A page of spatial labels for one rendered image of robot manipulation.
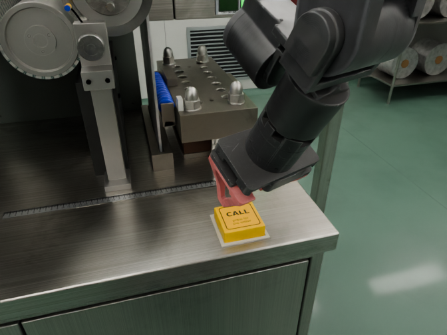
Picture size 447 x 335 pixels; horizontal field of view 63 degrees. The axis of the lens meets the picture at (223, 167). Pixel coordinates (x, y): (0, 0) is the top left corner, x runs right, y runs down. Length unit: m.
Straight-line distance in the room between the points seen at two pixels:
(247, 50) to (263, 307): 0.54
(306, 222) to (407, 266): 1.38
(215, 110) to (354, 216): 1.58
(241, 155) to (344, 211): 1.86
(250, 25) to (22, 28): 0.45
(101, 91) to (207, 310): 0.44
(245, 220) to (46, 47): 0.44
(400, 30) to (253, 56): 0.12
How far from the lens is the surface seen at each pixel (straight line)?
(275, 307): 0.78
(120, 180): 0.75
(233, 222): 0.60
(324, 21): 0.25
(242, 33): 0.35
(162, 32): 3.43
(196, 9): 1.04
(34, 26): 0.70
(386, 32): 0.28
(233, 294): 0.70
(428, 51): 4.15
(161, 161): 0.77
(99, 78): 0.65
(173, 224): 0.64
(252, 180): 0.36
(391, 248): 2.06
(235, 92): 0.75
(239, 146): 0.38
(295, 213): 0.67
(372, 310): 1.76
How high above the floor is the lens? 1.31
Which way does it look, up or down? 32 degrees down
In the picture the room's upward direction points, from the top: straight up
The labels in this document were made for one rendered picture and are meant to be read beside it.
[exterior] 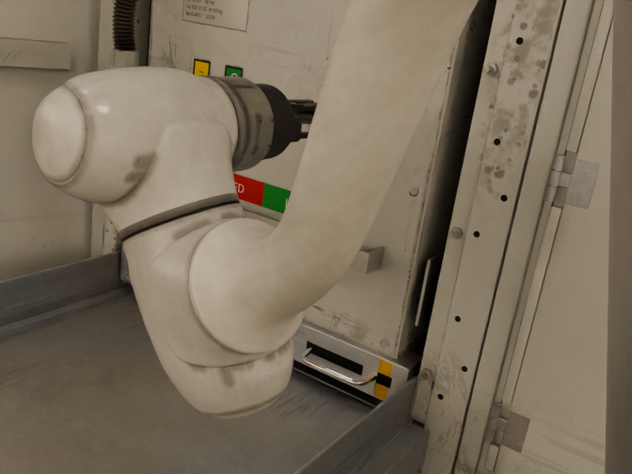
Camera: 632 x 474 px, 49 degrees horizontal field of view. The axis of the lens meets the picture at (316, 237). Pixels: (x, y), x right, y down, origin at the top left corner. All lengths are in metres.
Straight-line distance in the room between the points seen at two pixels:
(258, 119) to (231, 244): 0.16
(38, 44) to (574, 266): 0.82
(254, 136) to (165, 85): 0.11
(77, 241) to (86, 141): 0.76
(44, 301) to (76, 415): 0.29
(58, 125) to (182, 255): 0.13
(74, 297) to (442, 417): 0.61
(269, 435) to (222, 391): 0.34
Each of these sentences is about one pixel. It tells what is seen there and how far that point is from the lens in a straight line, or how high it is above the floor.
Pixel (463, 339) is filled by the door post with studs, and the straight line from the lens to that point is 0.87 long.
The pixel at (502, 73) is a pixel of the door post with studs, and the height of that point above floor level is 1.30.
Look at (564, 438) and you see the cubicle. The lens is 0.85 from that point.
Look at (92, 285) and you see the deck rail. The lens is 1.18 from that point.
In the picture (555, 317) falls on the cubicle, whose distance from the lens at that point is 0.80.
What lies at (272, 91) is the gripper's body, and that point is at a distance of 0.68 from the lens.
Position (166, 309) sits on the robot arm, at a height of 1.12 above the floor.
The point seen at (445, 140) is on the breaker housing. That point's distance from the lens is 0.85.
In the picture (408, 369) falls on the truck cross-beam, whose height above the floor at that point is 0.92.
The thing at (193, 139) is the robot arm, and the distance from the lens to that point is 0.54.
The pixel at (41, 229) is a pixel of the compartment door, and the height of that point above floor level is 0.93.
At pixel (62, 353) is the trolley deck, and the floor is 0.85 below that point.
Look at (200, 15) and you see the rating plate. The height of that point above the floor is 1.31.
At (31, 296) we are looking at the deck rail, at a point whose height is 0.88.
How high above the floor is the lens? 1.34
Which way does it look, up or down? 18 degrees down
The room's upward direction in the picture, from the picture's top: 8 degrees clockwise

• • • • •

### WORK REQUIRED
Only the lines holding "rendered" are wanted, so copy each of them from the material.

### YOUR RESPONSE
A page of spatial labels for one rendered image of robot manipulation.
The labels in this document were made for one rendered picture and are meant to be read beside it.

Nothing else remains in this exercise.